Bien sûr, le capital investi dans les actions et l'immobilier a durement écopé. Par contre, le capital investi dans les titres à revenus fixes de grande qualité s'est passablement apprécié, alors que les rendements des obligations japonaises ont dégringolé à presque 1 % dans le cas des obligations à long terme. Or, comme vous le savez, la valeur marchande des obligations négociables varie inversement au mouvement des taux d'intérêt. Lorsque ceux-ci baissent, la valeur marchande des obligations grimpe et vice-versa. Les gains accumulés avec les obligations japonaises ont pu compenser, en partie du moins, les pertes résultant des autres classes d'actifs.

Le capital ne constitue pas une assurance parfaite contre de telles situations. Mais, au moins, certaines avenues s'offrent à celui qui a suffisamment de capital pour tenter de préserver son pouvoir d'achat. Ce ne sera certainement pas le cas pour ceux qui n'ont pas suffisamment de capital.

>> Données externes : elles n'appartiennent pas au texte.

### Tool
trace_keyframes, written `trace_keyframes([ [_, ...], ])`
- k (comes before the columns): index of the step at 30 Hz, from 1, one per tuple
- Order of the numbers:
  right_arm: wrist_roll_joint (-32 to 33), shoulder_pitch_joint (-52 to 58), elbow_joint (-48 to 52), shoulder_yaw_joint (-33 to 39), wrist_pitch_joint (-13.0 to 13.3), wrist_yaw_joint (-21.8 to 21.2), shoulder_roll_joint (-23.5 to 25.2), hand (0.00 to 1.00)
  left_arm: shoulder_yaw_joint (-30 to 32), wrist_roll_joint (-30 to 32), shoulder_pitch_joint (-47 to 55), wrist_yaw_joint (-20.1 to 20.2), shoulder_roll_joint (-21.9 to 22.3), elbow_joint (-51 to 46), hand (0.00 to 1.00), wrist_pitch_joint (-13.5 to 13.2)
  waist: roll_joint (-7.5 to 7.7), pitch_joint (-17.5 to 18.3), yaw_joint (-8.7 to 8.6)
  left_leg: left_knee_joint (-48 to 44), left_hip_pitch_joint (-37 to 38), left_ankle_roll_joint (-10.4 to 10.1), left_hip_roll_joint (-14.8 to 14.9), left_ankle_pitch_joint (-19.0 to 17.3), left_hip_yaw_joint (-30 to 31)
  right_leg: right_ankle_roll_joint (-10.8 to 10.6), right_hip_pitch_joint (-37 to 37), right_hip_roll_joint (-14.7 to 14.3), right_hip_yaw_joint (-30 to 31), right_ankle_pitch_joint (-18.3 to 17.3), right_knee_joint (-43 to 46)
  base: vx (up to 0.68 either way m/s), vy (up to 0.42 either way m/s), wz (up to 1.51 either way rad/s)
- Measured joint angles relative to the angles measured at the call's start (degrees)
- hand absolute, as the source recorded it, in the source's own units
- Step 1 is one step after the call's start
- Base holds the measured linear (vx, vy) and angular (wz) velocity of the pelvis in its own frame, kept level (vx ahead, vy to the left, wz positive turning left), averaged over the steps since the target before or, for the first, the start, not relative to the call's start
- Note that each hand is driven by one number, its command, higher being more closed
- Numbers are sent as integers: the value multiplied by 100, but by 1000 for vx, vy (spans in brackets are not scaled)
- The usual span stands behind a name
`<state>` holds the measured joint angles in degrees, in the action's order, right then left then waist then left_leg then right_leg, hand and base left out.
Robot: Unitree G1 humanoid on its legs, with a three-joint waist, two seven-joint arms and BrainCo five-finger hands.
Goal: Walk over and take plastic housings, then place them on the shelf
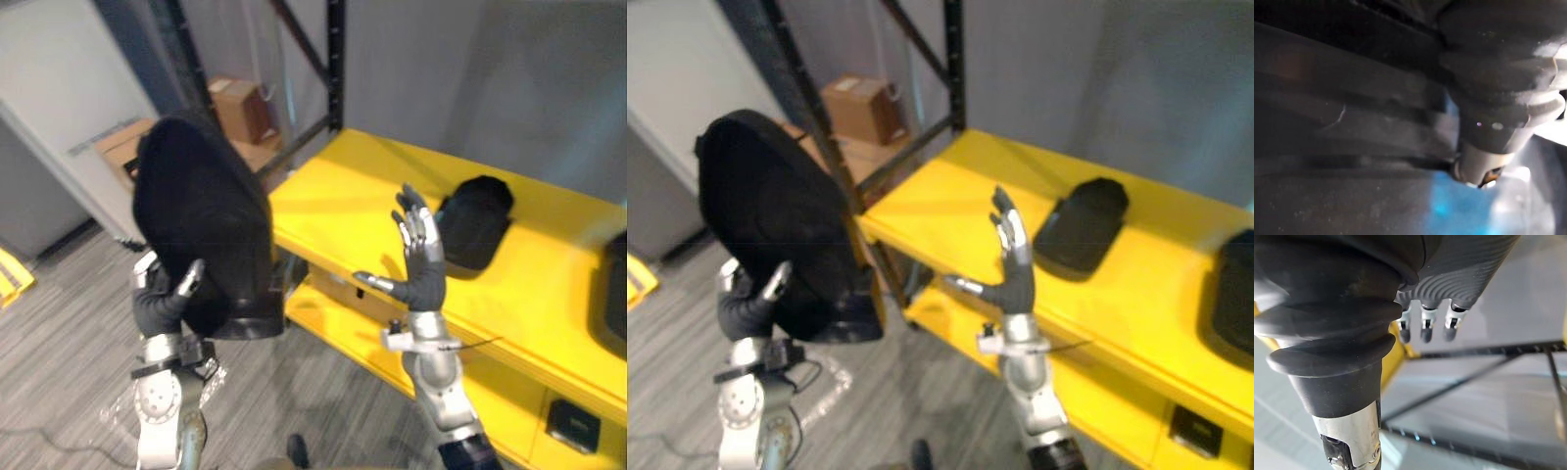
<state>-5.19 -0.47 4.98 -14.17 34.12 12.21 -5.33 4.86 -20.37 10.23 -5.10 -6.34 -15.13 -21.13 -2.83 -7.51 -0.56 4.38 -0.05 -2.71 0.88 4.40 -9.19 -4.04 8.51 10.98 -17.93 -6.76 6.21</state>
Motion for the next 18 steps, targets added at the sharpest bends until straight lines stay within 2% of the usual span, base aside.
trace_keyframes([
  [1, 27, 32, 99, 18, -20, -35, -4, 0, -2, 11, 6, -102, 22, 62, 100, 4, 46, 30, 0, 20, -14, 7, -38, 109, 71, -131, 60, 23, -71, -52, -8, 16, -79, 33],
  [3, 43, 17, 141, 64, -18, -106, -33, 0, -16, 35, 41, -161, 54, 68, 100, 7, -39, -19, -7, 23, -60, -5, -6, 193, 80, -234, 50, -10, -90, -73, -14, 30, -89, 14],
  [6, 51, 18, 142, 232, -19, -41, -175, 0, -117, 253, 37, -170, 155, 61, 100, 5, -144, -23, -18, 50, -56, -49, 59, 236, 87, -236, 64, -81, -92, -72, -25, 4, -55, 0],
  [10, 44, 67, 166, 583, -31, 412, -188, 0, -127, 542, -124, -99, 234, 52, 100, 4, -121, -36, -55, 62, 8, -43, 7, 227, 95, -233, 71, -6, -105, -170, 124, -7, -4, 1],
  [13, -44, 377, 306, 814, -173, 917, -159, 0, -174, 561, -358, 91, 223, 39, 100, 9, -37, -174, -90, 55, 200, 95, -76, 113, 86, -66, -288, 301, -25, -416, 1319, -38, 66, 1],
  [15, -231, 528, 310, 917, -235, 1141, 36, 0, -156, 564, -331, 146, 26, -182, 100, 106, 127, -347, -146, 59, 532, 192, -84, -60, -34, 181, -841, 477, 369, -451, 2651, -38, 58, -39],
  [16, -245, 540, 317, 913, -236, 1164, 113, 0, -156, 565, -326, 145, -52, -240, 100, 128, 171, -381, -175, 61, 565, 198, -40, -69, -72, 235, -929, 414, 462, -548, 2723, -61, 0, -40],
  [17, -263, 546, 372, 907, -237, 1184, 243, 0, -150, 568, -329, 132, -178, -301, 100, 157, 204, -424, -190, 61, 551, 202, 82, -74, -158, 171, -1071, 188, 543, -634, 2448, -95, -28, -41],
  [18, -319, 545, 517, 911, -236, 1228, 324, 0, -101, 571, -298, 100, -229, -365, 100, 230, 321, -436, -190, 59, 506, 191, 171, -79, -341, 165, -1168, -21, 524, -574, 1934, -79, -28, -48],
])
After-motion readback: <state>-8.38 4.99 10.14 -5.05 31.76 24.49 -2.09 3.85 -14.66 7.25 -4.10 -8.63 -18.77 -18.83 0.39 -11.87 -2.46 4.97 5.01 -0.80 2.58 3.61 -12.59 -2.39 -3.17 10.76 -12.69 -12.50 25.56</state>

Que se passe-t-il avec l'action de BCE ?

Pourriez-vous commenter le fait que les journaux ne semblent pas faire état de la date à laquelle les actions de BCE seront rachetées. Quoique les nouveaux propriétaires ont, à quelques reprises, réaffirmé que la crise financière actuelle n'aurait aucun impact sur la transaction, il est curieux que les actions de Bell se transigent aujourd'hui à 39,17 $ alors que normalement la valeur de ces actions devrait tendre vers la valeur de rachat devant être réalisé vers la mi-janvier? Est-ce que la décision gouvernementale touchant le sans-fil aurait un impact sur la transaction?

P. F., retraité

La situation ne s'est guère améliorée depuis que vous avez écrit votre lettre. À la clôture du jeudi 17 janvier, l'action ne s'échangeait plus qu'à 36,53 $. Or, comme vous le soulignez dans votre lettre, l'offre d'achat en cours faite par la caisse de retraite des enseignants de l'Ontario et par deux fonds à capitaux privés porte sur un prix de 42,75 $ l'action. Un tel écart entre le cours et le prix offert par le groupe d'investisseurs laisse effectivement croire que sable dans l'engrenage il pourrait bien y avoir.

Les investisseurs craignent probablement que la transaction puisse avorter à cause de la crise actuelle de liquidités. La débandade des prêts hypothécaires à haut risque aux États-Unis se solde aujourd'hui par une véritable hémorragie des liquidités auprès de plusieurs grandes banques américaines et européennes. Au Canada, nos banques ont finalement été largement épargnées par cette déconfiture des prêts hypothécaires et de leurs papiers commerciaux sous-jacents. Les deux seules banques véritablement exposées à ce marché sont la Banque Nationale et la Banque CIBC (la plus touchée d'entre toutes). Il reste que les rumeurs vont bon train. L'une d'elles voulait même que la Banque Toronto-Dominion puisse durement écoper de ce marasme. Pourtant, son président a bien dit et redit que sa banque n'est aucunement présente dans ce type de placement. Cette fausse rumeur peut expliquer le récent recul de l'action de BCE puisque la Banque Toronto-Dominion participe au financement de la privatisation de cette dernière. La banque se portera acquéreur au terme de la transaction de 7 % des actions de BCE.

Les investisseurs sont nerveux. Le report de la conclusion de la transaction au second trimestre plutôt qu'au premier (attribuable aux demandes des autorités réglementaires) n'est pas de nature à les calmer. Cela aussi contribue à affaiblir le cours de l'action.

Cela dit, BCE, notre seul conglomérat des télécommunications, tire de son exploitation, bon an, mal an, des flux de trésorerie de plus de cinq milliards de dollars, ou 6,90 $ l'action. À son cours actuel, l'action s'échange à 5,3 fois ses fonds autogénérés, ce qui n'est certainement pas excessif. À cela s'ajoute un dividende annuel de 1,46 $ l'action pour un rendement de dividende annuel de presque 4 %. Si la présente offre d'achat devient caduque, le cours de l'action reculera encore, mais plus tellement. Par contre, si l'offre d'achat se réalise (aucun des participants à l'offre n'a manifesté pour le moment son intention de se retirer), le cours de l'action bondira à 42,75 $ pour un gain de 17 % en plus des dividendes pouvant être versés d'ici à ce que l'acquisition soit complétée.